== Stored records ==
[Start of section]

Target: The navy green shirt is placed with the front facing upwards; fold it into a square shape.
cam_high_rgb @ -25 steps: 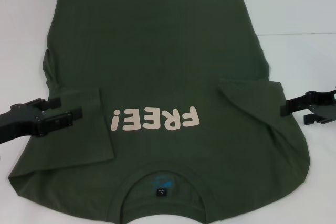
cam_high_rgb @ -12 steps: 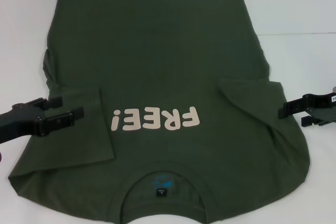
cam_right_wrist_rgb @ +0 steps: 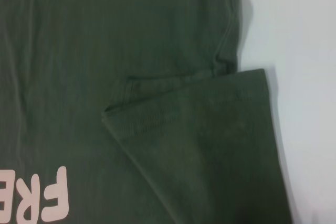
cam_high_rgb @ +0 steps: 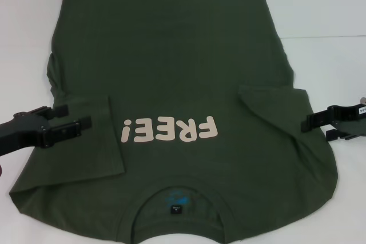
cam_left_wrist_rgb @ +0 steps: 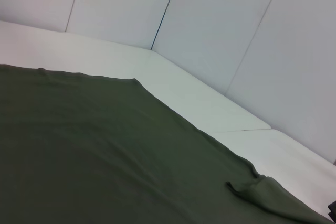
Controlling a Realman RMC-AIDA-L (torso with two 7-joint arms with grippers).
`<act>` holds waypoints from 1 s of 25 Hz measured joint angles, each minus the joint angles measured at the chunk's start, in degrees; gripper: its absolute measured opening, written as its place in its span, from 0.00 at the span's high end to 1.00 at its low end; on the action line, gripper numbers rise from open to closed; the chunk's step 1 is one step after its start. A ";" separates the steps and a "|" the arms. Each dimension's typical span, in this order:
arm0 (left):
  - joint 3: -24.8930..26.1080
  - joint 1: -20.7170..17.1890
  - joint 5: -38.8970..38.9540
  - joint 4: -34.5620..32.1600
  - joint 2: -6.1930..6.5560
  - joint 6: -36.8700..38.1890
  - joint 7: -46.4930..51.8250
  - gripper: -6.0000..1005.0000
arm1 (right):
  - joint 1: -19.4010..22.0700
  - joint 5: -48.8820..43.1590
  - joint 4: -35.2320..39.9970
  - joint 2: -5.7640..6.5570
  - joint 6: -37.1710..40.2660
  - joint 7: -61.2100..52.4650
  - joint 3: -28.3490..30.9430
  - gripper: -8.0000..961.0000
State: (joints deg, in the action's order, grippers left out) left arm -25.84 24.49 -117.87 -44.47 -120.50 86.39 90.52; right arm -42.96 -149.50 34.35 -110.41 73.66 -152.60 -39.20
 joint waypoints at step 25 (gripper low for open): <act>0.00 -0.15 0.19 0.00 0.00 0.01 0.02 0.14 | -0.68 0.53 -1.08 -0.30 0.53 0.02 0.10 0.17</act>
State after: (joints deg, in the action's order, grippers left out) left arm -25.84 24.34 -117.68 -44.47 -120.50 86.40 90.54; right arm -43.64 -148.98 33.27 -110.71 74.18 -152.57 -39.10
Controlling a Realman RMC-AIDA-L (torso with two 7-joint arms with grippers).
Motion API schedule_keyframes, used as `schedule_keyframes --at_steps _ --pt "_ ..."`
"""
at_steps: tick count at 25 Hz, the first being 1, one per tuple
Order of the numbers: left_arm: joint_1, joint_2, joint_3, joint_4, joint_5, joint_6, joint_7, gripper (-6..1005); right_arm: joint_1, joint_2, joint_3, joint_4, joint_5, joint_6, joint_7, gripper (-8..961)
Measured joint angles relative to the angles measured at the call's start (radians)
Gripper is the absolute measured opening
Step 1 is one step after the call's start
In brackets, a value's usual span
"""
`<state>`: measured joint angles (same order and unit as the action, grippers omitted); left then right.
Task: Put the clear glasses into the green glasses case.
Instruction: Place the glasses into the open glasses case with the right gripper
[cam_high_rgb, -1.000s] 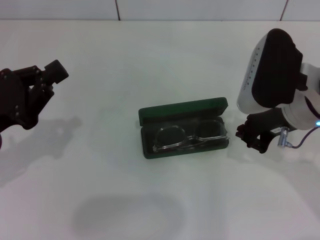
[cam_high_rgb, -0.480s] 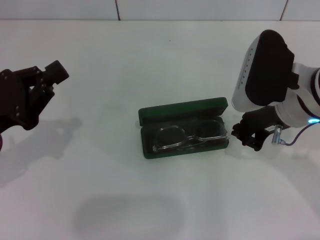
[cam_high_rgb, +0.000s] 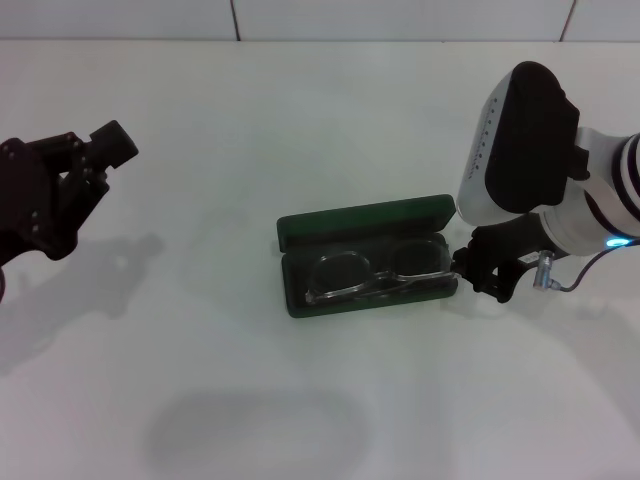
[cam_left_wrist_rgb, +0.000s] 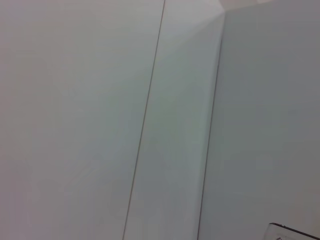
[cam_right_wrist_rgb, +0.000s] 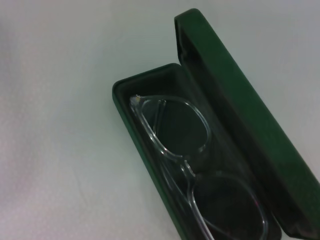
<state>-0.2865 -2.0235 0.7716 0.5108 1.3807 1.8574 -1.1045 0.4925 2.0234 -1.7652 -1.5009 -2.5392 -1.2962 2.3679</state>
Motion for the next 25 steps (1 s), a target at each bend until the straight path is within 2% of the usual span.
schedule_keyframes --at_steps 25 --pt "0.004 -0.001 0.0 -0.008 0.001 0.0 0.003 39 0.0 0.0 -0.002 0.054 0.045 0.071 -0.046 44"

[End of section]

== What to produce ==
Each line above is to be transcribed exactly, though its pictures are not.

== Solution for this task ==
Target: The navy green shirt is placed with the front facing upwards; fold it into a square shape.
cam_high_rgb @ -25 steps: 
cam_high_rgb @ -12 steps: 
cam_right_wrist_rgb @ +0 steps: 
cam_high_rgb @ +0 steps: 
cam_left_wrist_rgb @ +0 steps: 
Controlling a Realman RMC-AIDA-L (torso with two 7-joint arms with grippers).
`<act>` holds waypoints from 1 s of 25 Hz measured joint angles, each minus the joint angles measured at the chunk's start, in degrees; gripper: its absolute measured opening, written as its place in its span, from 0.00 at the span's high end to 1.00 at its low end; on the action line, gripper numbers rise from open to closed; the chunk's step 1 is one step after its start. A ";" separates the steps and a "|" the arms. Each dimension's typical span, in this order:
arm0 (left):
  - joint 3: -24.8930..26.1080
  - joint 1: -20.7170..17.1890
  - joint 5: -38.8970..38.9540
  - joint 4: -34.5620..32.1600
  - joint 2: -6.1930..6.5560
  - joint 6: -36.8700..38.1890
  - joint 7: -46.4930..51.8250
  - gripper: -6.0000..1005.0000
arm1 (right):
  - joint 1: -19.4010..22.0700
  - joint 5: -48.8820..43.1590
  - joint 4: -35.2320..39.9970
  - joint 2: -5.7640..6.5570
  - joint 6: -37.1710..40.2660
  - joint 7: -61.2100..52.4650
  - joint 3: -28.3490..30.9430
  - gripper: -8.0000..961.0000
State: (joints deg, in the action's order, grippers left out) left arm -25.84 24.49 -117.87 -44.47 -120.50 86.39 90.52; right arm -42.96 -149.50 34.35 -110.41 73.66 -152.60 -39.20
 joint waypoints at step 25 (gripper low for open): <act>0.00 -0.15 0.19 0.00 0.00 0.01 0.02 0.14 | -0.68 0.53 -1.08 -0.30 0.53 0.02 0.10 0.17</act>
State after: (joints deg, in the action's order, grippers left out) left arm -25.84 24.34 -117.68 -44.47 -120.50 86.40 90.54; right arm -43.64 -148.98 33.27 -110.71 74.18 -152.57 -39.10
Controlling a Realman RMC-AIDA-L (torso with two 7-joint arms with grippers).
Motion API schedule_keyframes, used as `schedule_keyframes --at_steps _ --pt "_ ..."`
"""
at_steps: tick count at 25 Hz, the first being 1, one per tuple
Order of the numbers: left_arm: joint_1, joint_2, joint_3, joint_4, joint_5, joint_6, joint_7, gripper (-6..1005); right_arm: joint_1, joint_2, joint_3, joint_4, joint_5, joint_6, joint_7, gripper (-8..961)
Measured joint angles relative to the angles measured at the call's start (radians)
Gripper is the absolute measured opening
Step 1 is one step after the call's start
In brackets, a value's usual span
"""
`<state>`: measured joint angles (same order and unit as the action, grippers omitted); left then right.
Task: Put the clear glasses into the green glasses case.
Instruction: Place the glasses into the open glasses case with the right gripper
[cam_high_rgb, -1.000s] 
[cam_high_rgb, -0.480s] 
[cam_high_rgb, +0.000s] 
[cam_left_wrist_rgb, +0.000s] 
[cam_right_wrist_rgb, +0.000s] 
<state>-0.2865 -2.0235 0.7716 0.5108 1.3807 1.8574 -1.1045 0.4925 2.0234 -1.7652 -1.5009 -2.5392 -1.2962 2.3679</state>
Motion for the next 25 steps (1 s), a target at each bend until the straight path is within 2% of the usual span.
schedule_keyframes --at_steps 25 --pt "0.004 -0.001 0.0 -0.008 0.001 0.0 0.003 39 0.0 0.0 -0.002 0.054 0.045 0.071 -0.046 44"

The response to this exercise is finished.